Gosh, I am compelled to share his thoughts on the third suggested practice for this lesson’s review which is “In the light this will look different.”
“In Lesson 193, Jesus says, “Forgive, and you (I) will see this differently: (W-pI.193.3:7). When I let him be my eyes, the external situation does not change, but the way I perceive it does. Rather than seeing the situation as a way of proving I am right and Jesus is wrong, that differences are real and sin rests in you and not in me, I realize that together we share the purpose of awakening from the dream. Again this shift has nothing to do with what is external, but only with what is in our minds.”
I will not robotically practice “You stand with me in light, (name)”. I will simply observe where my mind goes into attack mode, stop, maybe take a few deep breaths and decide I want the light more than the darkness and then, yes, I acknowledge that whomever I have targeted to attack, I can choose to see him/her or even me in light! Often it is myself I would love to choose, more often, to see differently, to see through the eyes of Jesus.
I just have to share what Ken writes in response to the second lesson’s review, Lesson 74, (3:5-6):
“On the practical level this means that what has not occurred is that you hurt me, for the truth is I have hurt me. In the perceptual world, you may indeed have said or done something unkind but I am upset because I want you to hurt me, accusing you of sin instead of me. In that sense, I forgive you for what you have not done. Only as I progress up the ladder do I realize this is a dream that is not actually occurring at all.”
In response to the three suggested practices, Ken writes:
“Since there is no hierarchy of illusions, all situations are the same, for they share the wrong-minded purpose of separation as well as the right-minded one of forgiveness. This unanimity of purpose unites us all: unseparated and undivided – one in illusion and one in truth.”
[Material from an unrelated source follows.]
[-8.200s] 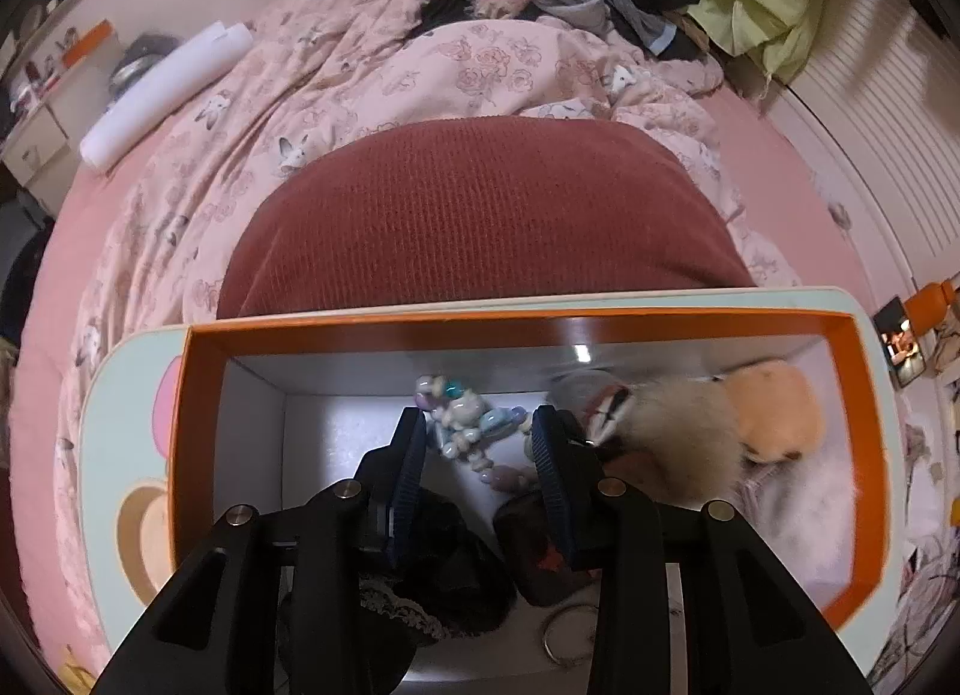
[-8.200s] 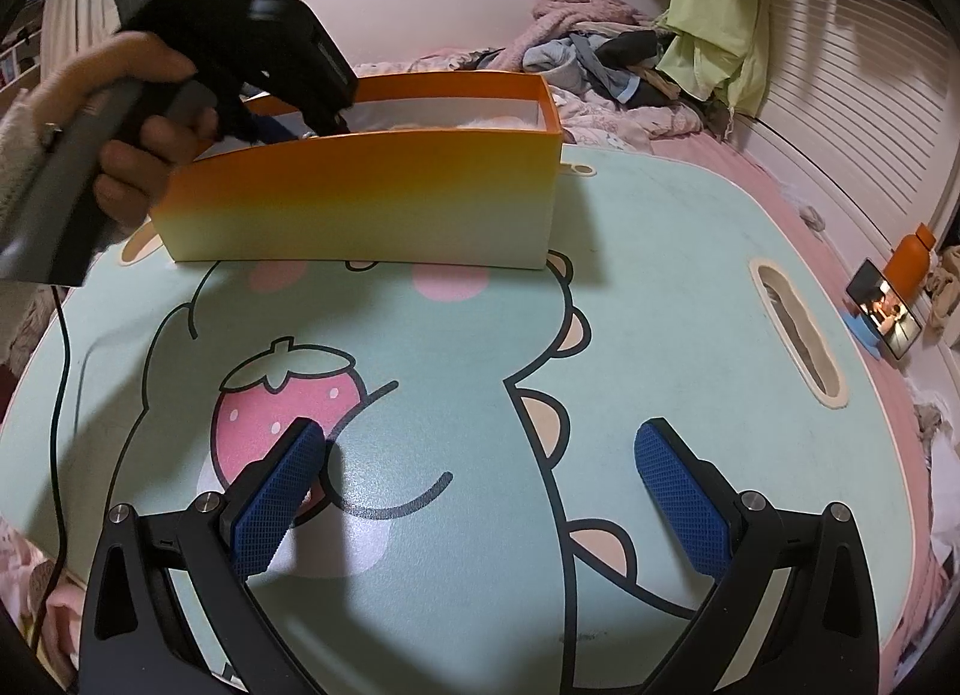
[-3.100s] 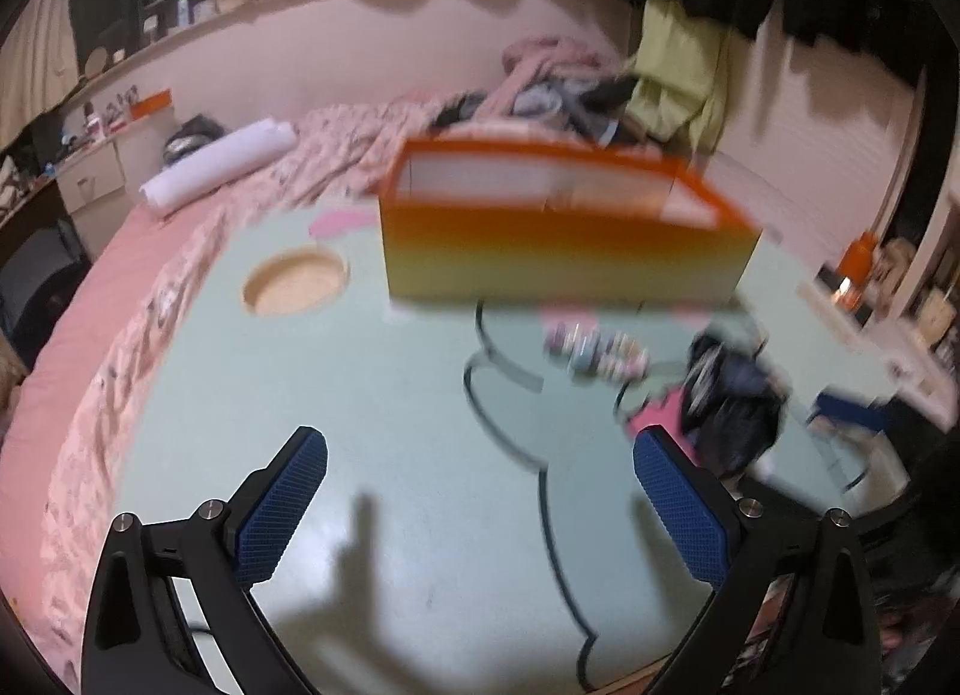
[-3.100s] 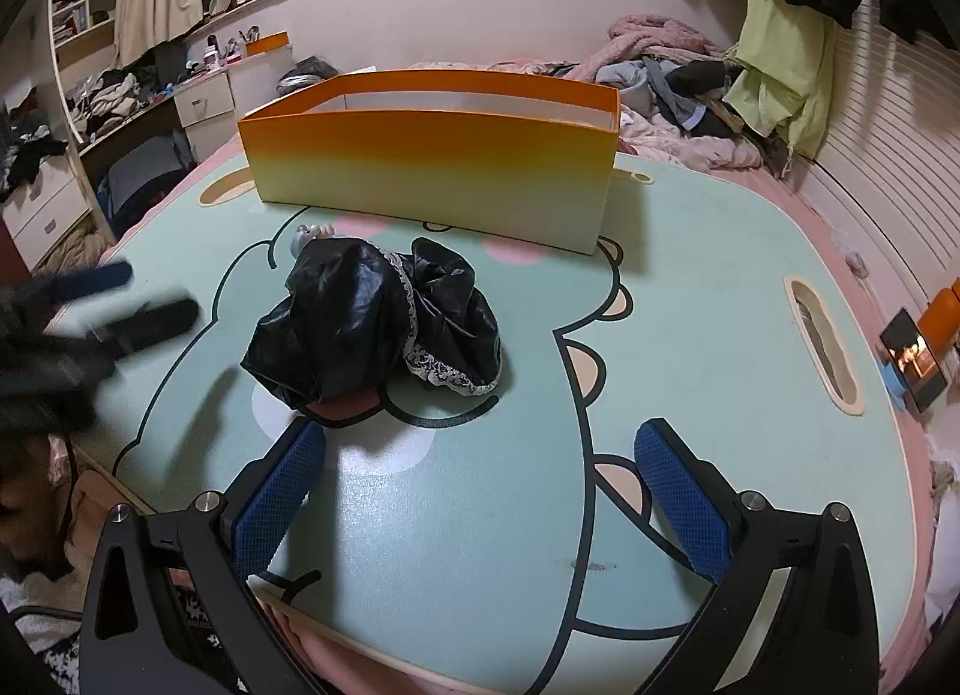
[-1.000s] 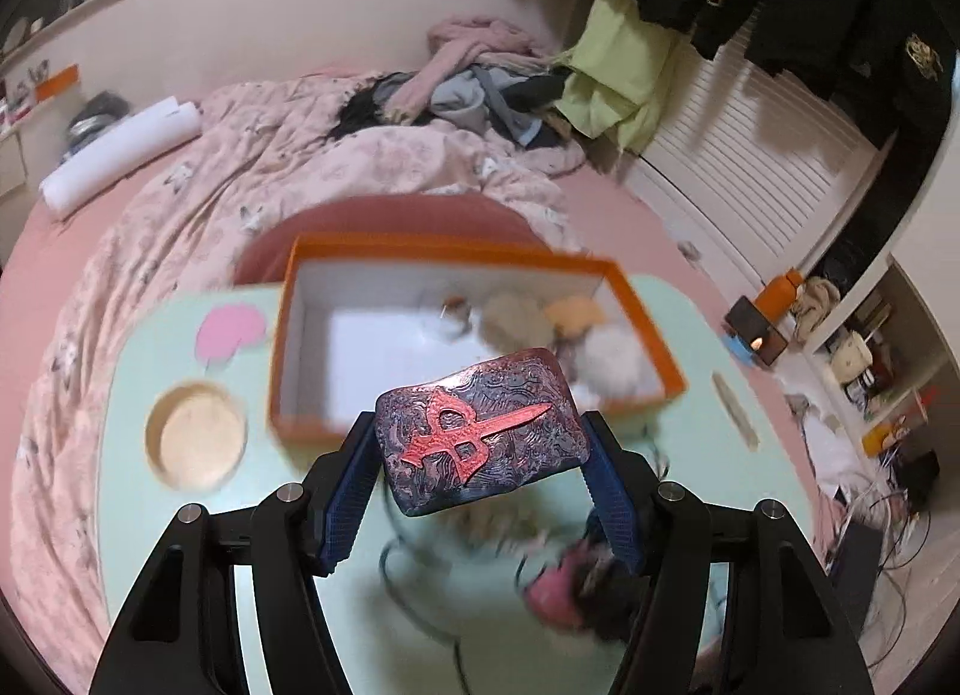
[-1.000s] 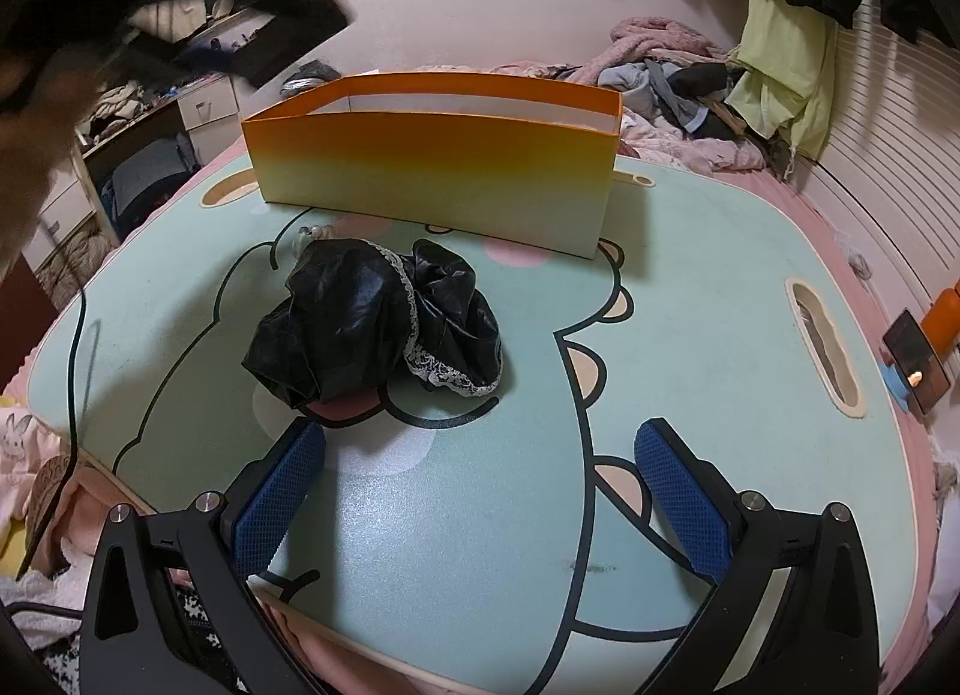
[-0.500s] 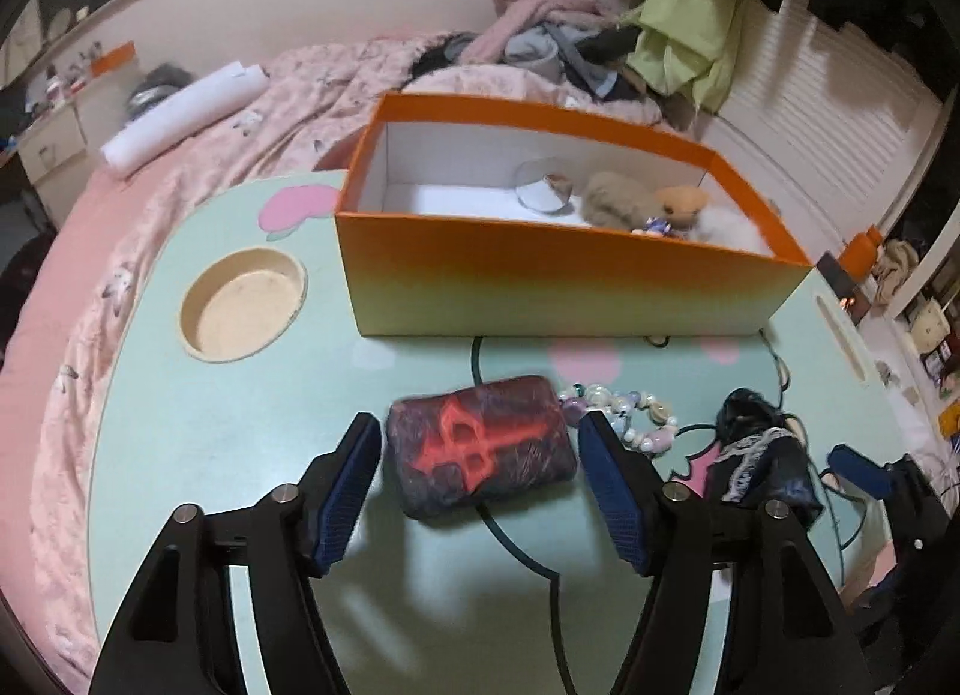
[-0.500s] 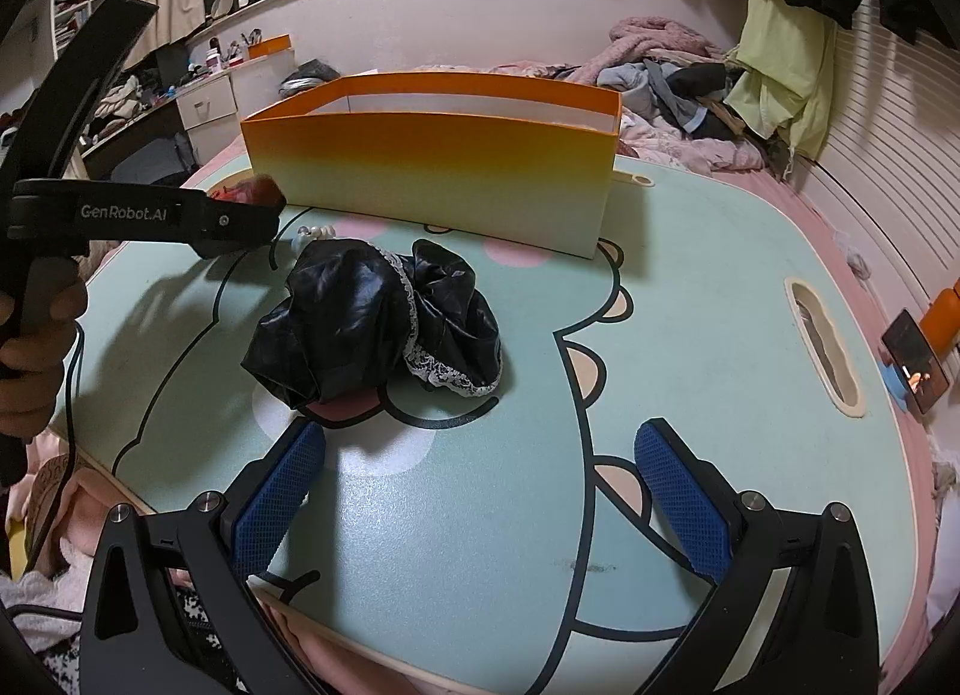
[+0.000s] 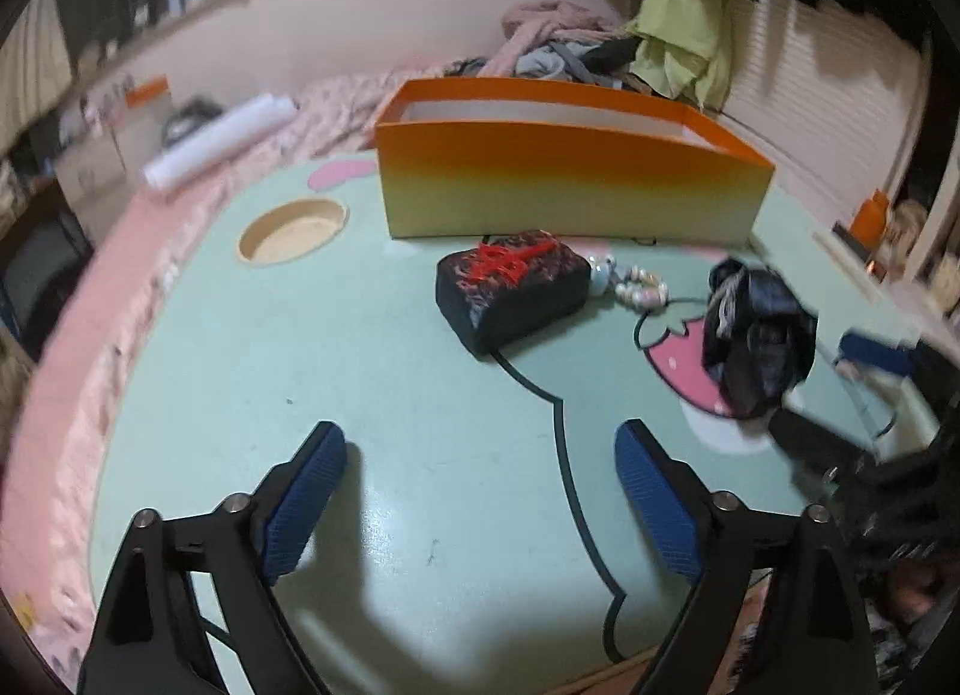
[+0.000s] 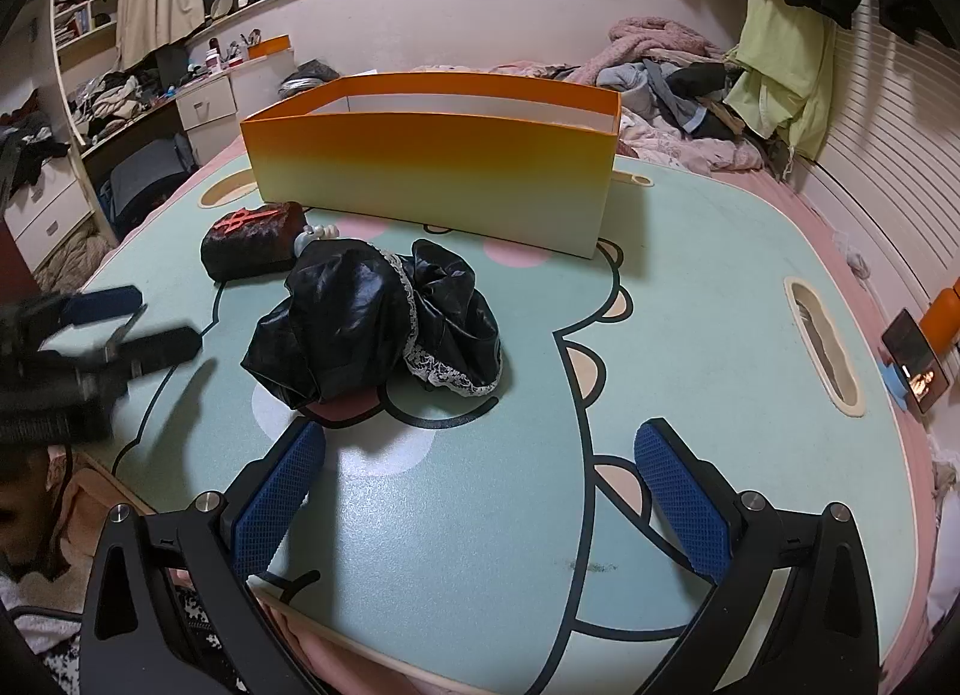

As I typed, “but I am upset because I want you to hurt me,” I did say to myself, “OUCH, OUCH, OUCH!”, however having studied ACIM for a while, I know that is true. When I have chosen to see B., husband, as my nemesis, of course I have wanted to perceive myself being hurt so I can project onto him my own sense of sinfulness. This way I have chosen martyrdom, self-sacrifice and misery so I can continue aligning with the ego thought system…and DON’T EVEN REALIZE IT!
Ah, but I no longer have to be victimized by my OWN thoughts, my OWN way of perceiving, my OWN manner of interpretation, do I?
I can choose differently in every moment.
The review of today’s lessons are excellent material for practicing seeing with the Vision of Christ.